The invention relates to a method for producing polyesters or copolyesters, whereby the end reactor is controlled in terms of the measurement of the temperature, the difference in pressure, and the volume flow in the main melt flow.

Description

Process control process in the manufacture of polyesters or copolyesters

The invention relates to a process for producing a polyester or copolymer ester, the viscosity of the end product being controlled by measuring the viscosity of the main stream from the end reactor.

Processes for the production of polyesters and copolyesters are known (US 3,499,873, EP 0 532 988, DE 35 44 551, US 6,582,080). Conventionally, the raw materials are first reacted in an esterification reaction to give a hydroxyalkyldicarboxylic acid monomer or oligomer mixture. This partially esterified oligomer is then subjected to a prepolycondensation, a prepolymer and condensation products and a reaction gas, essentially consisting of bifunctional alcohols and water, being obtained. The prepolymer is then subjected to polycondensation in a final reactor in order to adjust the degree of polymerization or the molecular weight of the polyester to the desired value. Suitable end reactors are known, for example, from US 3,617,225.

The desired degree of polymerization depends strongly on the intended use of the polymer and must be adhered to within narrow limits in order to ensure the production safety and uniform properties of the end products produced from the polymer melt.

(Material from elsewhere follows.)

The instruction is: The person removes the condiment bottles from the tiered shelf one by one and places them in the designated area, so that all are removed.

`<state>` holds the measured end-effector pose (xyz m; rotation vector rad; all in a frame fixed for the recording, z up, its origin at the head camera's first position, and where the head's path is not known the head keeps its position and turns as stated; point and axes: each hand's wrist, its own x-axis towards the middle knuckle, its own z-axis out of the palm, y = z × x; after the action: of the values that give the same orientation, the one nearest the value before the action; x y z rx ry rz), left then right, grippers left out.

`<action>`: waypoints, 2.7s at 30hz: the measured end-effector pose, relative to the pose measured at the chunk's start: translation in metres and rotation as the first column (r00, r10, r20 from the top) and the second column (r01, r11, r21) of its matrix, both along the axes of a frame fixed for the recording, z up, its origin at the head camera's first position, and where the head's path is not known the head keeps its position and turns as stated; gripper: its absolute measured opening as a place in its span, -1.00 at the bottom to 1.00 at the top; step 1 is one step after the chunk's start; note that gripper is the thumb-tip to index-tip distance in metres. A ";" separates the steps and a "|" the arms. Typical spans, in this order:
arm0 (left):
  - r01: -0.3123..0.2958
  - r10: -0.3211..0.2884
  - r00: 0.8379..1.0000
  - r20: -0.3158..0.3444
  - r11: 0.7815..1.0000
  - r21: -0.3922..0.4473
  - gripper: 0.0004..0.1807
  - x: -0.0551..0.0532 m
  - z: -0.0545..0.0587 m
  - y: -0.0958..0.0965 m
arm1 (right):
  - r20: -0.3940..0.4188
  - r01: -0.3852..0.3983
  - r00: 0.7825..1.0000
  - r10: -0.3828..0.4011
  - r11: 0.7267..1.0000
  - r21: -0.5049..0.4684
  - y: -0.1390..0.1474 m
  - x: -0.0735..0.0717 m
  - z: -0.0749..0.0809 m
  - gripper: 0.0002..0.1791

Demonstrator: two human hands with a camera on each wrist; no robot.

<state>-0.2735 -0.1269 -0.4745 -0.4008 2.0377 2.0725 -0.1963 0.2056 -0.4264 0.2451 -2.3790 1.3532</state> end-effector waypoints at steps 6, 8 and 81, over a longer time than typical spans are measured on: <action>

Instead of molar mass or degree of polymerization, the directly accessible viscosity of the polymer melt is usually measured for the purpose of production control. These quantities are related via known relationships which are readily accessible to the person skilled in the art, such as the Mark-Houwink relationship (see, for example, Hoffmann / Krömer / Kuhn, Polymeranalytik, Stuttgart, 1977). The viscosity of the melt emerging from the final reactor is usually checked online using a viscometer. Based on the measurement result, the conditions in the final reactor, e.g. B. regulated pressure, temperature or dwell time to the required values.

Various measuring principles are used for these online viscometers:

Capillary viscometers measure the viscosity in a partial stream which branches off from the main melt stream emerging from the final reactor and is usually introduced again after the measurement. Suitable methods and devices are known for. B. from EP 0 595 276, WO 00/66993 and EP 0 769 690. The disadvantages of this method are that an expensive, additional measuring device is necessary,

- the properties of only a small partial flow are measured, the partial flow can change due to the treatment in the viscometer (strong shear, different dwell time, different temperature) and can thus falsify the measurement itself a gradual adjustment of the measuring device is not noticed immediately and thus negatively influences the reactor procedure. additional calibration and maintenance is necessary.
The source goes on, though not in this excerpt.